What you will do
Transcribe the records that follow. Keep every word exactly, and drop the pictures.

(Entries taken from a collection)
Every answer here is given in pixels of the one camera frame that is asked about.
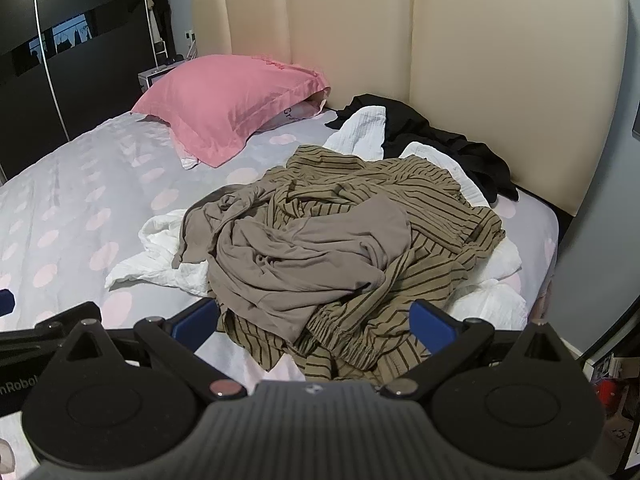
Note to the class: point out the taupe garment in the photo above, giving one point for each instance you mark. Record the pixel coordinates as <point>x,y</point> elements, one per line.
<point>300,260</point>

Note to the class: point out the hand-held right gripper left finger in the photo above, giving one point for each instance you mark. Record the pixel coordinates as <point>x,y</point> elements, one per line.
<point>195,322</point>

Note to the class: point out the olive striped garment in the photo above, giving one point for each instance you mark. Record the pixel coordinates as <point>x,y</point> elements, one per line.
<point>425,200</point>

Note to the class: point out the black wardrobe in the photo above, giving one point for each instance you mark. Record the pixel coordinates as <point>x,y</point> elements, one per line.
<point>100,85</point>

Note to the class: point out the black garment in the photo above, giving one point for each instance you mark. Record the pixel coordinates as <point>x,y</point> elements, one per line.
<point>435,140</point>

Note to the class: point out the pink pillow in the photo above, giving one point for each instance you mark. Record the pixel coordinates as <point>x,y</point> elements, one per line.
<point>225,105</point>

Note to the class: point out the beige padded headboard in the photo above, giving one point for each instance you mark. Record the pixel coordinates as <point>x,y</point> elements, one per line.
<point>500,85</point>

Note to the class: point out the white nightstand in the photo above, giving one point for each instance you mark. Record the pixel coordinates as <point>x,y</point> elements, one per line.
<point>150,77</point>

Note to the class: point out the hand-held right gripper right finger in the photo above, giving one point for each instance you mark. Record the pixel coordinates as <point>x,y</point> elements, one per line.
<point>430,322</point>

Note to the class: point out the dark wall frame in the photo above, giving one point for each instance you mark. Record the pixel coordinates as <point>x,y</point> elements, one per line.
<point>636,125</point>

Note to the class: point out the white crinkled garment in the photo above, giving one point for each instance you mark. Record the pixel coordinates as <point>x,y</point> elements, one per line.
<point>165,260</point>

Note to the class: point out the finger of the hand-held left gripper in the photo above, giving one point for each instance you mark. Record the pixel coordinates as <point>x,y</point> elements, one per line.
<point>5,302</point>
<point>65,316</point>

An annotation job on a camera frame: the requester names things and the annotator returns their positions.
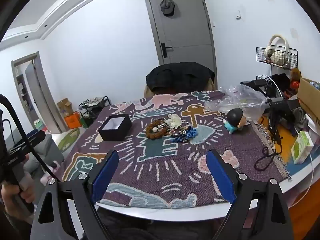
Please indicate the green rug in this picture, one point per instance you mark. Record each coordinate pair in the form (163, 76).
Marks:
(68, 140)

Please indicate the person's left forearm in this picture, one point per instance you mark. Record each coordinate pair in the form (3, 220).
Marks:
(10, 226)

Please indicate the black bag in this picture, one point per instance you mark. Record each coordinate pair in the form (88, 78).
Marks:
(281, 82)

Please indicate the black jacket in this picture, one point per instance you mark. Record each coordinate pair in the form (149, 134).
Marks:
(180, 77)

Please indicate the green white carton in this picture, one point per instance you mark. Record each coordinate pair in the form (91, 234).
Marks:
(301, 147)

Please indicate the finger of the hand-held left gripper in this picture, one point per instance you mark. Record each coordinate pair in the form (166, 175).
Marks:
(36, 137)
(16, 157)

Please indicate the tan chair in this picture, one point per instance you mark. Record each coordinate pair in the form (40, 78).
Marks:
(147, 91)

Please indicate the small cardboard boxes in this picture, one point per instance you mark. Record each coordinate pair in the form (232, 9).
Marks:
(65, 106)

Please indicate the grey storage stool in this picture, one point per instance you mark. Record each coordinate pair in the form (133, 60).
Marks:
(47, 150)

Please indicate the orange box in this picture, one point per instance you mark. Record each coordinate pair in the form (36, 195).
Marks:
(73, 121)

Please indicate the brown plush toy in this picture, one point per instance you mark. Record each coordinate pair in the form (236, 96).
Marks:
(295, 76)

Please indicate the black jewelry box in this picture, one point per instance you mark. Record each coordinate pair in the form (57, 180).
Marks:
(117, 135)

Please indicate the person's left hand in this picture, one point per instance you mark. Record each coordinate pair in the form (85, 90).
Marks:
(26, 191)

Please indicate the white wall switch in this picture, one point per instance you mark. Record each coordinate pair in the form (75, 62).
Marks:
(238, 15)

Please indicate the black shoe rack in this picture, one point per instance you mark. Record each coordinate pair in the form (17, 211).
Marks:
(107, 100)

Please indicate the purple printed blanket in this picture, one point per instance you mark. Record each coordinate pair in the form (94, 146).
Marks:
(162, 175)

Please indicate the large cardboard box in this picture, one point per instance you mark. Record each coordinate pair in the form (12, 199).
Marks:
(307, 97)

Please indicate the grey cap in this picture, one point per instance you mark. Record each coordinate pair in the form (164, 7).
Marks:
(167, 6)

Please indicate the clear plastic bag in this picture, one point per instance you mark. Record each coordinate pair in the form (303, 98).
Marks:
(240, 97)

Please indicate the open grey door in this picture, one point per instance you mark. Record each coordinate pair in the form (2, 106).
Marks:
(42, 100)

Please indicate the black-haired toy figurine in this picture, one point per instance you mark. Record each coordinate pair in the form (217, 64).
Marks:
(236, 117)

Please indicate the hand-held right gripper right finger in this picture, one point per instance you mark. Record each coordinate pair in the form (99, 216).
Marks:
(221, 177)

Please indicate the black folding stand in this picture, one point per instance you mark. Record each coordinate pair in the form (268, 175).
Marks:
(277, 107)

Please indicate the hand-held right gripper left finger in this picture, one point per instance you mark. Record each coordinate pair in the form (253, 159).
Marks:
(105, 177)

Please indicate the white headphones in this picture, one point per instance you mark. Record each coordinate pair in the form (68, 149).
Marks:
(271, 38)

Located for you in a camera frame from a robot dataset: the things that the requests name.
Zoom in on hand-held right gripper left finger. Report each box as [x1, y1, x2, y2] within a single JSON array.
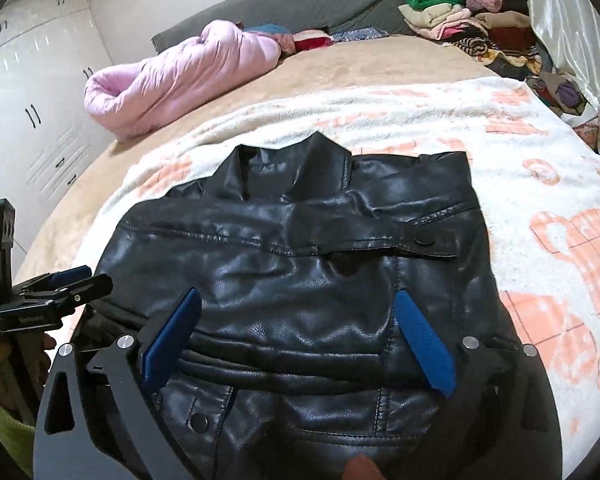
[[32, 286, 203, 480]]

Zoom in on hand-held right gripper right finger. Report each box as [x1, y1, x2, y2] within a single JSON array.
[[394, 290, 563, 480]]

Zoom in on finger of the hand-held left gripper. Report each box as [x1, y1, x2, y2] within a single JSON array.
[[19, 265, 93, 295], [55, 273, 114, 312]]

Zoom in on black leather jacket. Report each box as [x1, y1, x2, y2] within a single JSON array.
[[72, 131, 525, 480]]

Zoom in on person's left forearm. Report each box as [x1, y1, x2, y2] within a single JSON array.
[[0, 389, 37, 463]]

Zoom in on plastic bag of clothes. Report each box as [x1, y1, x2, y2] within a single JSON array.
[[525, 70, 590, 119]]

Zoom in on pile of folded clothes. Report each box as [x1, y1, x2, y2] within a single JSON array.
[[397, 0, 545, 82]]

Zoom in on person's right hand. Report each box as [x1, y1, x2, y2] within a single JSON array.
[[342, 455, 384, 480]]

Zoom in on white wardrobe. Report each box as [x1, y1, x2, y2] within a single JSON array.
[[0, 0, 114, 281]]

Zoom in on white orange printed blanket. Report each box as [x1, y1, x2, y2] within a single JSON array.
[[72, 76, 600, 472]]

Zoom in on pink quilt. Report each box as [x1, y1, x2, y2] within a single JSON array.
[[83, 20, 283, 142]]

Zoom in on beige bed sheet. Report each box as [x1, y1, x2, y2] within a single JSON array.
[[12, 35, 501, 286]]

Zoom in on blue floral cloth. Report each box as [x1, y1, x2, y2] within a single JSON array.
[[332, 27, 389, 44]]

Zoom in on teal cloth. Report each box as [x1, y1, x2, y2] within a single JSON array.
[[242, 22, 292, 42]]

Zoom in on red cloth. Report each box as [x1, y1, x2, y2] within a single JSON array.
[[292, 30, 334, 54]]

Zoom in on white shiny curtain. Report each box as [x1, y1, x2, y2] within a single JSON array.
[[522, 0, 600, 161]]

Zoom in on grey headboard cushion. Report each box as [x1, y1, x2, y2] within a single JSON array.
[[151, 0, 411, 54]]

Finished exercise
Every answer here is given in pixels of the one camera frame that is asked about.
Note to the class: point out the taupe garment in the photo above, giving one point for each instance you mark. Record the pixel coordinates as <point>x,y</point> elements, one per line.
<point>300,260</point>

Note to the class: point out the hand-held right gripper left finger in the photo above, giving one point for each instance you mark. Record the pixel coordinates as <point>x,y</point> elements, one per line.
<point>195,322</point>

Note to the class: point out the olive striped garment in the photo above, giving one point for each instance you mark. Record the pixel coordinates as <point>x,y</point> elements, one per line.
<point>425,200</point>

Note to the class: point out the black wardrobe in the photo above, giving one point for each instance you mark. Record the pixel coordinates as <point>x,y</point> elements, one per line.
<point>100,85</point>

Note to the class: point out the black garment in the photo above, giving one point for each instance you mark. Record the pixel coordinates as <point>x,y</point> elements, one per line.
<point>435,140</point>

Note to the class: point out the pink pillow in the photo above, giving one point for each instance you mark. Record the pixel coordinates as <point>x,y</point> elements, one per line.
<point>225,105</point>

Note to the class: point out the beige padded headboard in the photo above, giving one point for each instance you mark. Record the pixel coordinates as <point>x,y</point> elements, one per line.
<point>500,85</point>

Note to the class: point out the white nightstand in the photo above, giving one point for each instance you mark. Record the pixel coordinates as <point>x,y</point> elements, one per line.
<point>150,77</point>

Note to the class: point out the hand-held right gripper right finger in the photo above, giving one point for each instance you mark. Record the pixel coordinates as <point>x,y</point> elements, one per line.
<point>430,322</point>

Note to the class: point out the dark wall frame in the photo above, giving one point for each instance you mark. Record the pixel coordinates as <point>x,y</point> elements, one per line.
<point>636,125</point>

Note to the class: point out the white crinkled garment in the photo above, giving one point for each instance you mark. Record the pixel coordinates as <point>x,y</point> elements, one per line.
<point>165,260</point>

Note to the class: point out the finger of the hand-held left gripper in the photo above, giving one point for each instance you mark. Record the pixel coordinates as <point>x,y</point> elements, one per line.
<point>5,302</point>
<point>65,316</point>

An annotation job on a camera frame: the requester names things and the annotator returns their positions.
Please indicate the green rug in this picture, one point per instance you mark. Record each coordinate pair in the form (163, 76).
Marks:
(68, 140)

Please indicate the person's left forearm in this picture, one point per instance you mark. Record each coordinate pair in the form (3, 220).
Marks:
(10, 226)

Please indicate the black bag in this picture, one point per instance you mark. Record each coordinate pair in the form (88, 78).
Marks:
(281, 82)

Please indicate the black jacket in this picture, one point per instance you mark. Record each coordinate pair in the form (149, 134).
Marks:
(180, 77)

Please indicate the green white carton in this picture, one point per instance you mark. Record each coordinate pair in the form (91, 234).
Marks:
(301, 147)

Please indicate the finger of the hand-held left gripper in this picture, one point per instance you mark. Record each coordinate pair in the form (166, 175).
Marks:
(36, 137)
(16, 157)

Please indicate the tan chair in this picture, one point per instance you mark. Record each coordinate pair in the form (40, 78).
Marks:
(147, 91)

Please indicate the small cardboard boxes in this picture, one point per instance you mark. Record each coordinate pair in the form (232, 9).
Marks:
(65, 106)

Please indicate the grey storage stool in this picture, one point per instance you mark. Record each coordinate pair in the form (133, 60).
Marks:
(47, 150)

Please indicate the orange box in this picture, one point per instance you mark. Record each coordinate pair in the form (36, 195).
Marks:
(73, 121)

Please indicate the brown plush toy in this picture, one point per instance you mark. Record each coordinate pair in the form (236, 96).
Marks:
(295, 76)

Please indicate the black jewelry box in this picture, one point per instance you mark. Record each coordinate pair in the form (57, 180).
Marks:
(117, 135)

Please indicate the person's left hand in this picture, one point per instance you mark. Record each coordinate pair in the form (85, 90).
Marks:
(26, 191)

Please indicate the white wall switch in this picture, one point per instance you mark. Record each coordinate pair in the form (75, 62).
Marks:
(238, 15)

Please indicate the black shoe rack in this picture, one point per instance you mark. Record each coordinate pair in the form (17, 211).
Marks:
(107, 100)

Please indicate the purple printed blanket in this picture, one point per instance you mark. Record each coordinate pair in the form (94, 146).
Marks:
(162, 175)

Please indicate the large cardboard box in this picture, one point per instance you mark. Record each coordinate pair in the form (12, 199).
Marks:
(307, 97)

Please indicate the grey cap in this picture, one point per instance you mark. Record each coordinate pair in the form (164, 7).
Marks:
(167, 6)

Please indicate the clear plastic bag in this picture, one point per instance you mark. Record each coordinate pair in the form (303, 98).
Marks:
(240, 97)

Please indicate the open grey door in this picture, one point per instance you mark. Record each coordinate pair in the form (2, 106).
Marks:
(42, 100)

Please indicate the black-haired toy figurine in this picture, one point per instance you mark. Record each coordinate pair in the form (217, 64).
Marks:
(236, 117)

Please indicate the hand-held right gripper right finger in this picture, one point per instance you mark. Record each coordinate pair in the form (99, 216).
Marks:
(221, 177)

Please indicate the black folding stand in this picture, one point per instance you mark. Record each coordinate pair in the form (268, 175).
Marks:
(277, 107)

Please indicate the hand-held right gripper left finger in this picture, one point per instance you mark. Record each coordinate pair in the form (253, 159).
Marks:
(105, 177)

Please indicate the white headphones in this picture, one point per instance you mark. Record each coordinate pair in the form (68, 149).
Marks:
(271, 38)

Located for you in a camera frame from a robot dataset: the things that the requests name.
Zoom in on hand-held right gripper left finger. Report each box as [x1, y1, x2, y2] within a single JSON array.
[[32, 286, 203, 480]]

Zoom in on hand-held right gripper right finger. Report each box as [x1, y1, x2, y2] within a single JSON array.
[[394, 290, 563, 480]]

Zoom in on finger of the hand-held left gripper. Report each box as [x1, y1, x2, y2] within a single JSON array.
[[19, 265, 93, 295], [55, 273, 114, 312]]

Zoom in on black leather jacket. Report each box as [x1, y1, x2, y2] within a single JSON array.
[[72, 131, 525, 480]]

Zoom in on person's left forearm. Report each box as [x1, y1, x2, y2] within a single JSON array.
[[0, 389, 37, 463]]

Zoom in on plastic bag of clothes. Report each box as [x1, y1, x2, y2] within a single JSON array.
[[525, 70, 590, 119]]

Zoom in on pile of folded clothes. Report each box as [x1, y1, x2, y2] within a single JSON array.
[[397, 0, 545, 82]]

Zoom in on person's right hand. Report each box as [x1, y1, x2, y2] within a single JSON array.
[[342, 455, 384, 480]]

Zoom in on white wardrobe. Report each box as [x1, y1, x2, y2] within a single JSON array.
[[0, 0, 114, 281]]

Zoom in on white orange printed blanket. Report each box as [x1, y1, x2, y2] within a single JSON array.
[[72, 76, 600, 472]]

Zoom in on pink quilt. Report each box as [x1, y1, x2, y2] within a single JSON array.
[[83, 20, 283, 142]]

Zoom in on beige bed sheet. Report each box as [x1, y1, x2, y2] within a single JSON array.
[[12, 35, 501, 286]]

Zoom in on blue floral cloth. Report each box as [x1, y1, x2, y2] within a single JSON array.
[[332, 27, 389, 44]]

Zoom in on teal cloth. Report each box as [x1, y1, x2, y2] within a single JSON array.
[[242, 22, 292, 42]]

Zoom in on red cloth. Report each box as [x1, y1, x2, y2] within a single JSON array.
[[292, 30, 334, 54]]

Zoom in on white shiny curtain. Report each box as [x1, y1, x2, y2] within a single JSON array.
[[522, 0, 600, 161]]

Zoom in on grey headboard cushion. Report each box as [x1, y1, x2, y2] within a single JSON array.
[[151, 0, 411, 54]]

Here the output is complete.